Re: [PATCH v2] mm/mglru: use folio_mark_accessed to replace folio_set_active
From: Kairui Song
Date: Mon May 25 2026 - 13:58:56 EST
On Mon, May 25, 2026 at 8:32 PM Barry Song (Xiaomi) <baohua@xxxxxxxxxx> wrote:
>
> MGLRU gives high priority to folios mapped in page tables. As a result,
> folio_set_active() is invoked for all folios read during page faults. In
> practice, however, readahead can bring in many folios that are never
> accessed via page tables.
>
> A previous attempt by Lei Liu proposed introducing a separate LRU for
> readahead[1] to make readahead pages easier to reclaim, but that approach
> is likely over-engineered.
>
> Before commit 4d5d14a01e2c ("mm/mglru: rework workingset protection"),
> folios with PG_active were always placed in the youngest generation,
> leading to over-protection and increased refaults. After that commit,
> PG_active folios are placed in the second youngest generation, which is
> still too optimistic given the presence of readahead. In contrast, the
> classic active/inactive scheme is more conservative.
>
> This patch switches to using folio_mark_accessed(). If
> folio_check_references() later detects referenced PTEs, the folio
> will be promoted based on the reference flag set by
> folio_mark_accessed(). We should also adjust
> WORKINGSET_ACTIVATE and lru_gen_folio_seq(); for example, we should
> not unconditionally protect anon folios accordingly.
>
> The following uses a simple model to demonstrate why the current code is
> not ideal. It runs fio-3.42 in a memcg, reading a file in a strided
> pattern—4KB every 64KB—to simulate prefaulted pages that may not be
> accessed.
Thanks so much for the update! This looks much better than V1 RFC.

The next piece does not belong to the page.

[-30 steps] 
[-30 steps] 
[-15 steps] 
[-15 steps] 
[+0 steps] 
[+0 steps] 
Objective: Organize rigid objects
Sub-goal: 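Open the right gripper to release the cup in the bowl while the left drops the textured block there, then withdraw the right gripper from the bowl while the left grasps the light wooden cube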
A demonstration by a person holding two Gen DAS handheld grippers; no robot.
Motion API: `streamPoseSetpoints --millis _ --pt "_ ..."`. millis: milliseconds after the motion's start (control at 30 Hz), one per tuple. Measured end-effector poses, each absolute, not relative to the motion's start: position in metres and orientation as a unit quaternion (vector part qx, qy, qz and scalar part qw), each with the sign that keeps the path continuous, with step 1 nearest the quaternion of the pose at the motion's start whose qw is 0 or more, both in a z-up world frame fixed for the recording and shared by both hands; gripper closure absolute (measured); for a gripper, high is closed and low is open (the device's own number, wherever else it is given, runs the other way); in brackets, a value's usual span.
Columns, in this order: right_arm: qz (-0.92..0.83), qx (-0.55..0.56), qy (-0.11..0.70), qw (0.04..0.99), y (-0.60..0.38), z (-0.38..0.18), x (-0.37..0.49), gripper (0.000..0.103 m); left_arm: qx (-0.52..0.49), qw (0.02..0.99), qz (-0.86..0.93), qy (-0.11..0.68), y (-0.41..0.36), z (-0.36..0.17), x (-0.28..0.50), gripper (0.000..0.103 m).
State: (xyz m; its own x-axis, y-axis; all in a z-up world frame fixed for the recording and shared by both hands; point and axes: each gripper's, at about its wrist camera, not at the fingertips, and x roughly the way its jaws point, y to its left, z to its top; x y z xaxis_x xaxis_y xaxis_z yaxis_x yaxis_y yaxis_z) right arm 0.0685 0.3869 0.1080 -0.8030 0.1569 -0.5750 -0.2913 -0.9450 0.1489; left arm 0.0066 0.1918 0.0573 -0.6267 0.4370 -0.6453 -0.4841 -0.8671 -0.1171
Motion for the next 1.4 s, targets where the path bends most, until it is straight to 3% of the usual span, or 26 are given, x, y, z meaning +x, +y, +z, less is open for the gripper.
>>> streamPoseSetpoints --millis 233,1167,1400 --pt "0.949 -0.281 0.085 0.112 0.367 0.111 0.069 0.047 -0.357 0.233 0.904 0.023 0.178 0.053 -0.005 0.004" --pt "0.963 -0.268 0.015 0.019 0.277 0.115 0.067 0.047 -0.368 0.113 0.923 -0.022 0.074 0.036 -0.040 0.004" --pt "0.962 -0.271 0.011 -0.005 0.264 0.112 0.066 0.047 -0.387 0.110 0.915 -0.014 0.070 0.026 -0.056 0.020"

> Without the patch, we observed 12883855 file refaults and a very low
> bandwidth of 58.5 MiB/s, because prefaulted but unused pages occupy hot
> positions, continuously pushing out the real working set and causing
> incorrect reclaim. With the patch, we observed 0 refaults and bandwidth
> increased to 5078 MiB/s.
>
> Running the same test on x86:
> w/o patch:
> File Refault Delta is 3240029
> READ: bw=13.2MiB/s io=1183MiB
>
> w/ patch:
> File Refault Delta is 0
> READ: bw=7708MiB/s io=676GiB
Really nice result here.
> diff --git a/include/linux/mm_inline.h b/include/linux/mm_inline.h
> index a171070e15f0..c637e679a450 100644
> --- a/include/linux/mm_inline.h
> +++ b/include/linux/mm_inline.h
> @@ -242,12 +242,11 @@ static inline unsigned long lru_gen_folio_seq(const struct lruvec *lruvec,
> gen = MIN_NR_GENS - folio_test_workingset(folio);
> else if (reclaiming)
> gen = MAX_NR_GENS;
> - else if ((!folio_is_file_lru(folio) && !folio_test_swapcache(folio)) ||
> - (folio_test_reclaim(folio) &&
> - (folio_test_dirty(folio) || folio_test_writeback(folio))))

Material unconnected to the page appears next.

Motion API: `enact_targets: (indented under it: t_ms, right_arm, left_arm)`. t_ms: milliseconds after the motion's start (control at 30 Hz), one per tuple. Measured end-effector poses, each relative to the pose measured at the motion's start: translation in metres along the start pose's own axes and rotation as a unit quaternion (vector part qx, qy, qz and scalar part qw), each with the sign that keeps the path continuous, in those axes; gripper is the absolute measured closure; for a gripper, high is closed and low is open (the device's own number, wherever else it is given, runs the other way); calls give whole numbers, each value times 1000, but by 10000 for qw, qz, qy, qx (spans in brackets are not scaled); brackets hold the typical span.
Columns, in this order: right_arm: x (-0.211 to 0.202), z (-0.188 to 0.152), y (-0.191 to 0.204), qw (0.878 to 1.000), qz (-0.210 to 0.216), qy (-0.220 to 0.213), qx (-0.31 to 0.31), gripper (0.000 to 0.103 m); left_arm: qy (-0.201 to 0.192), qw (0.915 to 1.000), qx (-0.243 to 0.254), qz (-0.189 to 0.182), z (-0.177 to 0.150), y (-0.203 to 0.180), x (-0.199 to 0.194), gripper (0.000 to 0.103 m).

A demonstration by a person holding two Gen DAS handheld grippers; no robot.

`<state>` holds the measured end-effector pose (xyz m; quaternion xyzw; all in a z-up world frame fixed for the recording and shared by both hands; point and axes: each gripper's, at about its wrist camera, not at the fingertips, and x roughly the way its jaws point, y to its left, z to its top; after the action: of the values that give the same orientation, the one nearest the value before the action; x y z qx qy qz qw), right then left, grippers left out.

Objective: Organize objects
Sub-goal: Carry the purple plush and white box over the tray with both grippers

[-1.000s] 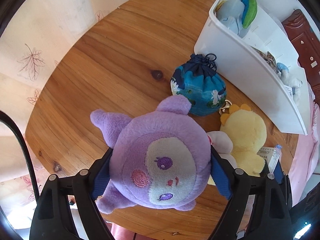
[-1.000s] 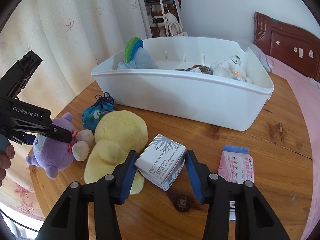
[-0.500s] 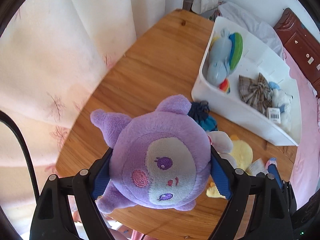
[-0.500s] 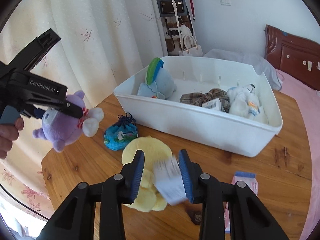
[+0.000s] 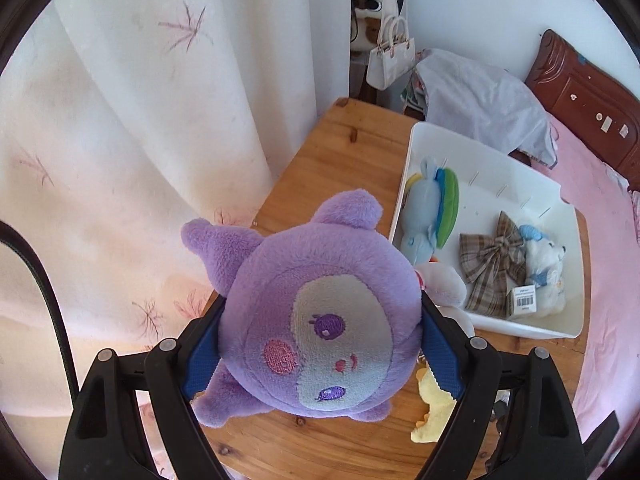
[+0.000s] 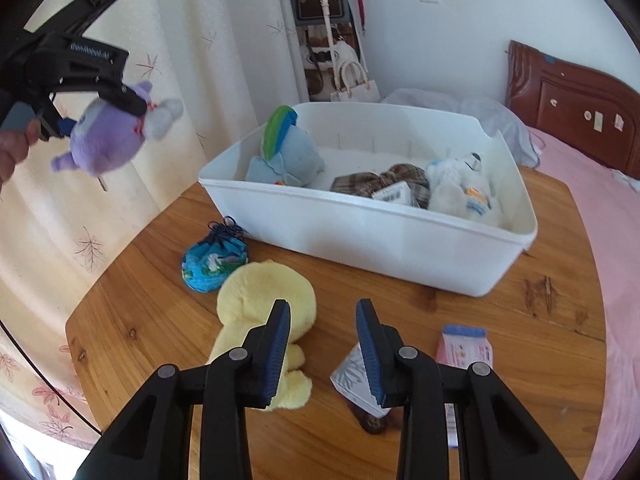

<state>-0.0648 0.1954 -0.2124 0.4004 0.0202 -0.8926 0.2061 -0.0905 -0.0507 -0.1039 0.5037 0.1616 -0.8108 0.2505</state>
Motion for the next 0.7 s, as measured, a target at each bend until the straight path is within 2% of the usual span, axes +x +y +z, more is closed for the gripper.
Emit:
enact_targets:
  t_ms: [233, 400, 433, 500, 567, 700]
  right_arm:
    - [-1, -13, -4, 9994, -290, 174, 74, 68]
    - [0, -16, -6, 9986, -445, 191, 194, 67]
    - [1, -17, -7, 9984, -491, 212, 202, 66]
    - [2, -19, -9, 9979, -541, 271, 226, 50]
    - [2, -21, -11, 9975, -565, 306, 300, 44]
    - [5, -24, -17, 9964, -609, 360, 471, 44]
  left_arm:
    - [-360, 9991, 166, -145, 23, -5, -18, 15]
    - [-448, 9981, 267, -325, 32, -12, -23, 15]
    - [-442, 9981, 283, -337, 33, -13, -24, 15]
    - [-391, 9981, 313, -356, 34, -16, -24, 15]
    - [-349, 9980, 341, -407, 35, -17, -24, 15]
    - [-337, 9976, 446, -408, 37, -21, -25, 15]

> + else if (folio_test_reclaim(folio) &&
> + (folio_test_dirty(folio) || folio_test_writeback(folio)))
This change is more than just "use folio_mark_accessed to replace
folio_set_active", you are changing the pattern for all anon folios
here? But I think we are mostly working with file folios here
especially in the first test you posted?
I do like your new if condition though, but maybe it's not the right
time, or better add some words about it, how anon are handled now.
> gen = MIN_NR_GENS;
> else
> - gen = MAX_NR_GENS - folio_test_workingset(folio);
> + gen = MAX_NR_GENS - folio_test_workingset(folio) || folio_test_referenced(folio);
Nice, this aligns exactly with what I want here :), see lru_gen_folio_seq:
https://lore.kernel.org/linux-mm/20260502-mglru-fg-v1-6-913619b014d9@xxxxxxxxxxx/
But I think you got the precedence wrong? Did you mean:
(MAX_NR_GENS - folio_test_workingset(folio)) || folio_test_referenced(folio)
Or?
MAX_NR_GENS - (folio_test_workingset(folio) || folio_test_referenced(folio))
>
> return max(READ_ONCE(lrugen->max_seq) - gen + 1, READ_ONCE(lrugen->min_seq[type]));
> }
> diff --git a/mm/swap.c b/mm/swap.c
> index 5cc44f0de987..f320f93d60df 100644
> --- a/mm/swap.c
> +++ b/mm/swap.c
> @@ -511,8 +511,12 @@ void folio_add_lru(struct folio *folio)
>
> /* see the comment in lru_gen_folio_seq() */
> if (lru_gen_enabled() && !folio_test_unevictable(folio) &&
> - lru_gen_in_fault() && !(current->flags & PF_MEMALLOC))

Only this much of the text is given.